A little programming can go a long way when analyzing relationships, environmental relationships that is, such as between water optical properties and phytoplankton composition or between migrating animals and their physical environment. Whether using MALTAB® or PythonTM, many undergraduate students in the Summer Undergraduate Research Fellowship in Oceanography (SURFO) program have the opportunity to hone in their programming skills while delving into oceanographic research. The National Science Foundation funds SURFO within their Research Experience for Undergraduates program in Ocean Sciences.
SURFO Cassandra Alexander, a rising senior at Millersville University, is spending ten weeks analyzing phytoplankton abundance and composition from data collected by the Imaging FlowCytobot and comparing results to data obtained from traditional methods of enumeration at the microscope. Cassie’s advisor is Dr. Colleen Mouw and she is closely working with Audrey Ciochetto.
Another SURFO bringing her programming skills to the next level is Lauren Cook who is working with Jaime Palter in relating the vertical migration of small animals deep in the water column to surrounding environmental conditions.

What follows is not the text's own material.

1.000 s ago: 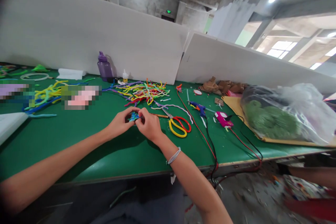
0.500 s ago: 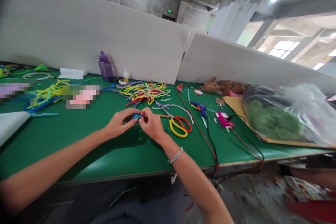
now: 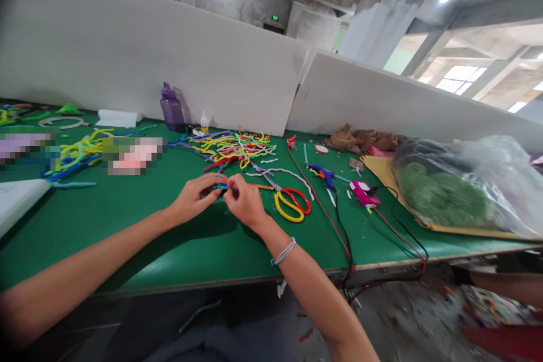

Lauren is using data gathered from an Acoustic Doppler current profiler mounted on a merchant vessel regularly transiting between the US coast and Bermuda. In the fall, she will return to the University of South Carolina to complete her B.S. in Marine Science.
Featured Image: Cassie Alexander (left) changing out filters leading to several optical instruments at the pumping station of the GSO dock. Lauren Cook (right) happy to share velocity and backscatter data along a transect crossing the Gulf Stream.